**What is needed**
For the word "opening", find each line in the entries where it occurs and copy that line.

(Records drawn from a dataset)
▬▬▬▬▬▬

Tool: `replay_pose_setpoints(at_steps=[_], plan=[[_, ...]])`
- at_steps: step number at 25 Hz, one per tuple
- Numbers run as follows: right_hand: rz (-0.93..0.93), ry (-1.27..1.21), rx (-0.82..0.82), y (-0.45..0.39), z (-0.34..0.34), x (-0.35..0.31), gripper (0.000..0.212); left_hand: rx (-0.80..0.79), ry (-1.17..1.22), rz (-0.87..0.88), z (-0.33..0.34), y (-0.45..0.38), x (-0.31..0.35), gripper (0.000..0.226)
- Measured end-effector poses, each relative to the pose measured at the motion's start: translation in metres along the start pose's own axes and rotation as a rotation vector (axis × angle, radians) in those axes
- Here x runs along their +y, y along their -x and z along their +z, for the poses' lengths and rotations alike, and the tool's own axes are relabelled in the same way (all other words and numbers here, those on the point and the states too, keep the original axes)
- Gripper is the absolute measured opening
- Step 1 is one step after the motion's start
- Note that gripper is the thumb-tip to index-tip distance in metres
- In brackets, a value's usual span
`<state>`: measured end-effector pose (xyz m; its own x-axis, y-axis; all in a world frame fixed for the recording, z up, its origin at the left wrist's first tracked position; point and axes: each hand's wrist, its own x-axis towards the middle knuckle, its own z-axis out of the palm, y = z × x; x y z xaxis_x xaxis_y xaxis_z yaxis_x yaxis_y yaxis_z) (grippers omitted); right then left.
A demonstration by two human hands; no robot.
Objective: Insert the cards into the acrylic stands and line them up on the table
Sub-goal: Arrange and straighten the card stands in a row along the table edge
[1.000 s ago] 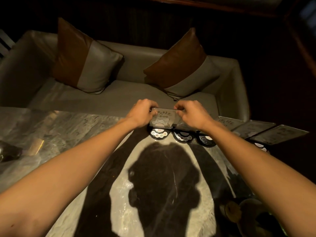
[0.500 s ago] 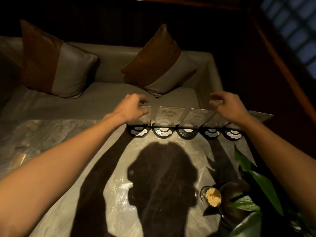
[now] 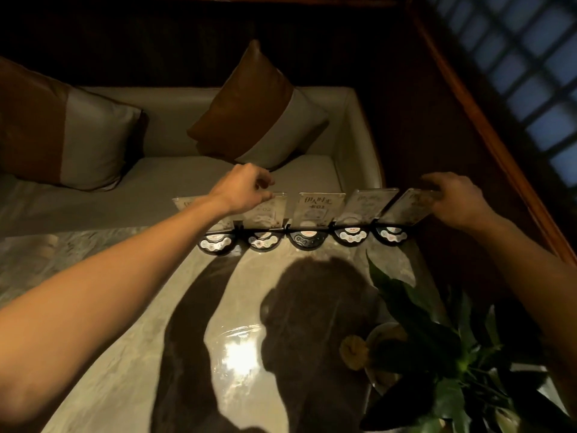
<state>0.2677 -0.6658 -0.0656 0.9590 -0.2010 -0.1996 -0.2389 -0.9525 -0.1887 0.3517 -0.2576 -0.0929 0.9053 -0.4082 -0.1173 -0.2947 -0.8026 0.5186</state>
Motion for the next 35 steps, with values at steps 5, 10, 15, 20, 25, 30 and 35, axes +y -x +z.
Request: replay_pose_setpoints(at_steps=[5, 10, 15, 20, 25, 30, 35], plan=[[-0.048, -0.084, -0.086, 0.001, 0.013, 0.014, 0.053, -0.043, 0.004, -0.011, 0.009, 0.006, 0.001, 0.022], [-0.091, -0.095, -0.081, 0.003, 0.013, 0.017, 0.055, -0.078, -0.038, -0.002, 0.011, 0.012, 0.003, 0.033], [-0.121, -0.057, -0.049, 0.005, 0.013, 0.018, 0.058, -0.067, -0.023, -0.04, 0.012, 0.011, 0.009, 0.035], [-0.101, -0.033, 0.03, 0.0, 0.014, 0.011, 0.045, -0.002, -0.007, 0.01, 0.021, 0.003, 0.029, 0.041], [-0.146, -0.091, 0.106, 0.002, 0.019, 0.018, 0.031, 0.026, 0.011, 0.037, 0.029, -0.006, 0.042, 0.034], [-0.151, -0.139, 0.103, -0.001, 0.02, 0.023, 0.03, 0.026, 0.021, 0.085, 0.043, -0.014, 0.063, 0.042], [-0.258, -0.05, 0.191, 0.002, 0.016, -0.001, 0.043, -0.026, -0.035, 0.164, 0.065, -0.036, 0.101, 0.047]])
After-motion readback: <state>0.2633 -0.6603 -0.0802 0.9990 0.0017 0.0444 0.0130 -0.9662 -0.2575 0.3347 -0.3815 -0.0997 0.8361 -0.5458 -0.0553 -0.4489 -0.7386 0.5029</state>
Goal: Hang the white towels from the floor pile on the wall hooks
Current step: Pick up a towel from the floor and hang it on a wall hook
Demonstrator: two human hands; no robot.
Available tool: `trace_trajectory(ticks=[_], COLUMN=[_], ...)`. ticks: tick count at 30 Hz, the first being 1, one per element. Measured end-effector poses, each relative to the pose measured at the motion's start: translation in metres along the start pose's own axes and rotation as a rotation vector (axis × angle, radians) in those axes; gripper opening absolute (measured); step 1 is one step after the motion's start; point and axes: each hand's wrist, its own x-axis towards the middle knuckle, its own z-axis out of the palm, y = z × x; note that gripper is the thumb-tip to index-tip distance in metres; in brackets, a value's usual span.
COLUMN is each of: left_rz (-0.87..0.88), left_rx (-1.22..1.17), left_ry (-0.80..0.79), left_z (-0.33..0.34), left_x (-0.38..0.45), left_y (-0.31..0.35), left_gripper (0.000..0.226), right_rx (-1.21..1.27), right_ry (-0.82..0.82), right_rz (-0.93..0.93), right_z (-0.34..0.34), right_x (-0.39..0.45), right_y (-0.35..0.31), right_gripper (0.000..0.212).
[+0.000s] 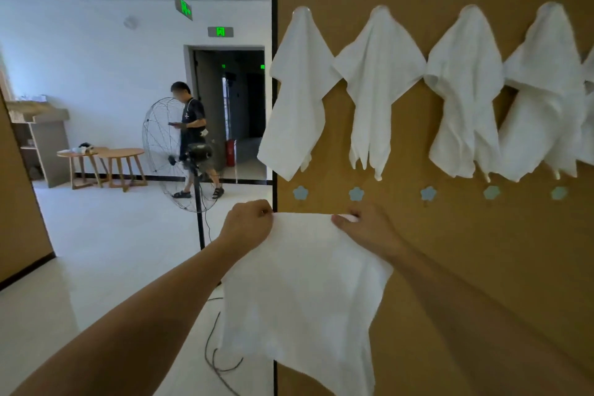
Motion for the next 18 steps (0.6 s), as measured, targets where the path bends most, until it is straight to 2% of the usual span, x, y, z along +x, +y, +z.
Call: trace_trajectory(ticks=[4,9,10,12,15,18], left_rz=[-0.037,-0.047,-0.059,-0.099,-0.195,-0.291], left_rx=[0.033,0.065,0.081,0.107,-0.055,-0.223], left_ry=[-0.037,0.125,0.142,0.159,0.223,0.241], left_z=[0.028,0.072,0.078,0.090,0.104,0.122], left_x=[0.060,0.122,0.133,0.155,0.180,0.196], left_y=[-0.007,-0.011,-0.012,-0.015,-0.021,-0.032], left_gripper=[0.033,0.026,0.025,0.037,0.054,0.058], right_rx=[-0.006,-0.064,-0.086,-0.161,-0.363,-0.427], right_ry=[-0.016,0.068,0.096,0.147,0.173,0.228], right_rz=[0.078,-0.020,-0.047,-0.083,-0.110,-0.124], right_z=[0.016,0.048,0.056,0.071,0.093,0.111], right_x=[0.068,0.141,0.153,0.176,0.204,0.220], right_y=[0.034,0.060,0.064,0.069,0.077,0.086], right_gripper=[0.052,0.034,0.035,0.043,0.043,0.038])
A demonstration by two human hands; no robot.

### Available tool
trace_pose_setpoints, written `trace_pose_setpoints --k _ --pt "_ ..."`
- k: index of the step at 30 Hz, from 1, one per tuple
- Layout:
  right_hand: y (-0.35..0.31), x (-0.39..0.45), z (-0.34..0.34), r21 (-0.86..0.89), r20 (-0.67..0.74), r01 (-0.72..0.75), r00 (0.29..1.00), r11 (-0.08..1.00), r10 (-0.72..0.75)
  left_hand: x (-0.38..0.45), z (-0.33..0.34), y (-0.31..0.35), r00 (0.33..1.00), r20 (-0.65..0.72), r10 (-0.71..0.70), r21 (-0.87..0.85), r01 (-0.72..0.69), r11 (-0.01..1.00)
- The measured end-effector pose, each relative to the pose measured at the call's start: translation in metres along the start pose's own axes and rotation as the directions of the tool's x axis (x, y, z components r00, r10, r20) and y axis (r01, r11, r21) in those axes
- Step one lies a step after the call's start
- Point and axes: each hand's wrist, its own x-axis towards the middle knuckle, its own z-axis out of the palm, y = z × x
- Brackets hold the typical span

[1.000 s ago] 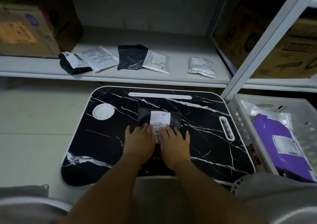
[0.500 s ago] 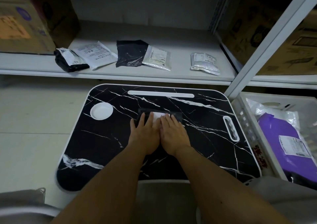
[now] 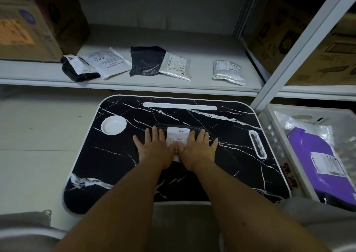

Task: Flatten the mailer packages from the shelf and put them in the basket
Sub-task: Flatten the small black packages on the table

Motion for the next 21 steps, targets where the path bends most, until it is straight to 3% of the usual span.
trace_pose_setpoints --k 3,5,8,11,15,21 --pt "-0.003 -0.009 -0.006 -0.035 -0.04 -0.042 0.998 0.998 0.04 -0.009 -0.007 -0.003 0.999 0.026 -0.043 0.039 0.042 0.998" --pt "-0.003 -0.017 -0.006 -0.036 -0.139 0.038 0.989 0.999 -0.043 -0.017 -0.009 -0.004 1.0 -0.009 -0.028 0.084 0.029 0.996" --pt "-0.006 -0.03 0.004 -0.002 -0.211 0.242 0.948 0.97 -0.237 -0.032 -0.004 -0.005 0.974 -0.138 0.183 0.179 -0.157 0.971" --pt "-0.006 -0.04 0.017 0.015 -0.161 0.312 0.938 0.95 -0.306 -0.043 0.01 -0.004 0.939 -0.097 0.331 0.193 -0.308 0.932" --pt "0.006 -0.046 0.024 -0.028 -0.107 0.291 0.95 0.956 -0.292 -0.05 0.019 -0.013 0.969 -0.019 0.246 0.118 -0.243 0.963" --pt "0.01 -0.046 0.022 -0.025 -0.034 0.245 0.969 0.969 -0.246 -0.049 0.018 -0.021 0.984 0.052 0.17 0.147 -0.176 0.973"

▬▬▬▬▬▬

**Problem solution**
- Gripper is the absolute measured opening
Available tool: `trace_trajectory(ticks=[_], COLUMN=[_], ...)`. ticks: tick count at 30 Hz, the first being 1, one per element. Measured end-effector poses, each relative to the pose measured at the motion's start: translation in metres along the start pose's own axes and rotation as a rotation vector (axis × angle, radians) in those axes; gripper opening absolute (measured); step 1 is one step after the motion's start; point and axes: each hand's wrist, its own x-axis towards the middle knuckle, its own z-axis out of the palm, y = z × x; note that gripper is the thumb-tip to index-tip distance in metres; in brackets, a value's usual span.

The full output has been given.